Exercise description: Every line of the material has to be retyped exactly.
★ ★ ★ ★ ★
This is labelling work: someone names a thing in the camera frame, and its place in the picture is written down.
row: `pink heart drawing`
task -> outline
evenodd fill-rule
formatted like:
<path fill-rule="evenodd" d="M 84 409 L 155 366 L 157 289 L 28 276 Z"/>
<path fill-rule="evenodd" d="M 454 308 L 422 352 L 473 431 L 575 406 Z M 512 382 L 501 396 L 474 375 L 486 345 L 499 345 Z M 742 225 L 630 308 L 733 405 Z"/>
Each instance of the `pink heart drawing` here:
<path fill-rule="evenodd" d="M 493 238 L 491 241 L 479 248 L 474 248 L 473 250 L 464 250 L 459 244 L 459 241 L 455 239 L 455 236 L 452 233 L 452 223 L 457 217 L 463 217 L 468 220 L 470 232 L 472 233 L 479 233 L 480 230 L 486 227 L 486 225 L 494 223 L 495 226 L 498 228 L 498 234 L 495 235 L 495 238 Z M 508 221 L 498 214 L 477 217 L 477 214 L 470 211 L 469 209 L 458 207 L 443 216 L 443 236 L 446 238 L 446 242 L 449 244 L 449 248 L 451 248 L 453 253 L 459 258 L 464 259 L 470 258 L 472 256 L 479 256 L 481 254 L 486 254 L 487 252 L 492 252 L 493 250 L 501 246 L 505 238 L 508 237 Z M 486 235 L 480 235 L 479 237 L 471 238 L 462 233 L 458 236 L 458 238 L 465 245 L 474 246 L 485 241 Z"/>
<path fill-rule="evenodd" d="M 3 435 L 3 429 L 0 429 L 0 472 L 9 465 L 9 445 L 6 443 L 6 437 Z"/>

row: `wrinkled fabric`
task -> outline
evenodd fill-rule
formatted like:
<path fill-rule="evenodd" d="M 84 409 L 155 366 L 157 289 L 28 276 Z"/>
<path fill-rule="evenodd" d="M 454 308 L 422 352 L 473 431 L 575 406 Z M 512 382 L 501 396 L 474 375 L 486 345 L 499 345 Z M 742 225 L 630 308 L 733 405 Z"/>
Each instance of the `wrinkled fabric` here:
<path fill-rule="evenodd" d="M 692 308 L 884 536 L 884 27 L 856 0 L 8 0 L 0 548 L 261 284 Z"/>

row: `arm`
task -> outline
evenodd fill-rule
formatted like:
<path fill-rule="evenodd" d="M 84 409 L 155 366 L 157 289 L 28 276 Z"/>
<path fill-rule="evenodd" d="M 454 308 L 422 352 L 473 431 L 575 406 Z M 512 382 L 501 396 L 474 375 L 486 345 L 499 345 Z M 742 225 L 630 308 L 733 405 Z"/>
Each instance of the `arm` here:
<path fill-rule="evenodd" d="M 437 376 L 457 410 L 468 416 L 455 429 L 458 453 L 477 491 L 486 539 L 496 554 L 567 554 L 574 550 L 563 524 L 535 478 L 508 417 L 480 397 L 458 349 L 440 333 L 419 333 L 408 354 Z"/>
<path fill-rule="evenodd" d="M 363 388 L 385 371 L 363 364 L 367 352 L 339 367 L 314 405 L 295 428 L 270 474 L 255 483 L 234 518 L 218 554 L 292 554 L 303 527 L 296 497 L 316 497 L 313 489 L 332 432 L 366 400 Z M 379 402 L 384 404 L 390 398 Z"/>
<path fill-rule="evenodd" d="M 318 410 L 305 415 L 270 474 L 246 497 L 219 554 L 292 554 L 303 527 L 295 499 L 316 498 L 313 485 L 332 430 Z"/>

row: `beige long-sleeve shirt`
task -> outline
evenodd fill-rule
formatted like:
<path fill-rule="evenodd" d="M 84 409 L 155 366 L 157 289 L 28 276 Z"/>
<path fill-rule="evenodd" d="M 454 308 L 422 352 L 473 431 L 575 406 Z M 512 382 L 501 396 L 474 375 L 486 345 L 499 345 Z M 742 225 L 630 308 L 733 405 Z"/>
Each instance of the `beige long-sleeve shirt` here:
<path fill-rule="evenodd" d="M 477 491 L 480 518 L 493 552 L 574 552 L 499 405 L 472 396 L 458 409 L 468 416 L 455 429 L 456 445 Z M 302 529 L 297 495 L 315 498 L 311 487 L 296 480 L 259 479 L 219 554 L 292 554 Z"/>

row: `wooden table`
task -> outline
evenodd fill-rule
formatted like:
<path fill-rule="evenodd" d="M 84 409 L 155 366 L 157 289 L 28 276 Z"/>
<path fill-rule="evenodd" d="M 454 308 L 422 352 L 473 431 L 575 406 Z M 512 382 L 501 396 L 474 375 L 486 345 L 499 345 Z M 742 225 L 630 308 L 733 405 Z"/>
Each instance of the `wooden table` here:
★ ★ ★ ★ ★
Exercise response:
This is labelling work: someone names a thing in the camera frame, and its place in the picture is written down.
row: `pink heart drawing`
task -> outline
evenodd fill-rule
formatted like:
<path fill-rule="evenodd" d="M 84 409 L 155 366 L 157 289 L 28 276 Z"/>
<path fill-rule="evenodd" d="M 454 308 L 422 352 L 473 431 L 575 406 Z M 512 382 L 501 396 L 474 375 L 486 345 L 499 345 Z M 742 225 L 630 308 L 733 405 Z"/>
Each instance of the `pink heart drawing` here:
<path fill-rule="evenodd" d="M 493 238 L 491 241 L 479 248 L 474 248 L 473 250 L 464 250 L 459 244 L 459 241 L 455 239 L 455 236 L 452 233 L 452 223 L 457 217 L 463 217 L 468 220 L 470 232 L 472 233 L 479 233 L 480 230 L 486 227 L 486 225 L 494 223 L 495 226 L 498 228 L 498 234 L 495 235 L 495 238 Z M 508 221 L 498 214 L 477 217 L 477 214 L 470 211 L 469 209 L 458 207 L 443 216 L 443 236 L 446 238 L 446 242 L 449 244 L 449 248 L 451 248 L 453 253 L 459 258 L 464 259 L 470 258 L 472 256 L 479 256 L 481 254 L 486 254 L 487 252 L 492 252 L 493 250 L 501 246 L 505 238 L 508 237 Z M 486 235 L 480 235 L 479 237 L 471 238 L 462 233 L 458 236 L 458 238 L 465 245 L 474 246 L 485 241 Z"/>
<path fill-rule="evenodd" d="M 3 435 L 3 429 L 0 429 L 0 472 L 9 465 L 9 445 L 6 443 L 6 437 Z"/>

row: `wrinkled fabric`
task -> outline
evenodd fill-rule
formatted like:
<path fill-rule="evenodd" d="M 84 409 L 155 366 L 157 289 L 28 276 Z"/>
<path fill-rule="evenodd" d="M 454 308 L 422 352 L 473 431 L 575 406 Z M 512 382 L 501 396 L 474 375 L 486 345 L 499 345 Z M 742 225 L 630 308 L 733 405 Z"/>
Each instance of the `wrinkled fabric` here:
<path fill-rule="evenodd" d="M 692 308 L 884 536 L 884 27 L 856 0 L 8 0 L 0 548 L 261 284 Z"/>

row: `arm`
task -> outline
evenodd fill-rule
formatted like:
<path fill-rule="evenodd" d="M 84 409 L 155 366 L 157 289 L 28 276 Z"/>
<path fill-rule="evenodd" d="M 454 308 L 422 352 L 473 431 L 575 406 Z M 512 382 L 501 396 L 474 375 L 486 345 L 499 345 Z M 742 225 L 630 308 L 733 405 Z"/>
Each instance of the `arm` here:
<path fill-rule="evenodd" d="M 437 376 L 457 410 L 468 416 L 455 429 L 458 453 L 477 491 L 486 539 L 496 554 L 567 554 L 574 550 L 563 524 L 535 478 L 508 417 L 480 397 L 458 349 L 440 333 L 419 333 L 408 354 Z"/>
<path fill-rule="evenodd" d="M 363 388 L 385 371 L 363 364 L 367 352 L 339 367 L 314 405 L 295 428 L 270 474 L 255 483 L 234 518 L 218 554 L 292 554 L 303 527 L 296 497 L 316 497 L 313 489 L 332 432 L 366 400 Z M 379 402 L 384 404 L 390 398 Z"/>
<path fill-rule="evenodd" d="M 318 410 L 305 415 L 270 474 L 246 497 L 219 554 L 292 554 L 303 527 L 295 499 L 316 498 L 313 485 L 332 430 Z"/>

row: `beige long-sleeve shirt`
task -> outline
evenodd fill-rule
formatted like:
<path fill-rule="evenodd" d="M 84 409 L 155 366 L 157 289 L 28 276 Z"/>
<path fill-rule="evenodd" d="M 454 308 L 422 352 L 473 431 L 575 406 Z M 512 382 L 501 396 L 474 375 L 486 345 L 499 345 Z M 742 225 L 630 308 L 733 405 Z"/>
Each instance of the `beige long-sleeve shirt` here:
<path fill-rule="evenodd" d="M 477 491 L 480 518 L 493 552 L 574 552 L 499 405 L 472 396 L 458 409 L 468 416 L 455 429 L 456 445 Z M 302 529 L 297 495 L 315 498 L 311 487 L 296 480 L 259 479 L 219 554 L 292 554 Z"/>

row: `wooden table`
task -> outline
evenodd fill-rule
formatted like:
<path fill-rule="evenodd" d="M 84 409 L 155 366 L 157 289 L 28 276 Z"/>
<path fill-rule="evenodd" d="M 454 308 L 422 352 L 473 431 L 575 406 Z M 512 382 L 501 396 L 474 375 L 486 345 L 499 345 Z M 742 225 L 630 308 L 733 405 Z"/>
Each instance of the `wooden table` here:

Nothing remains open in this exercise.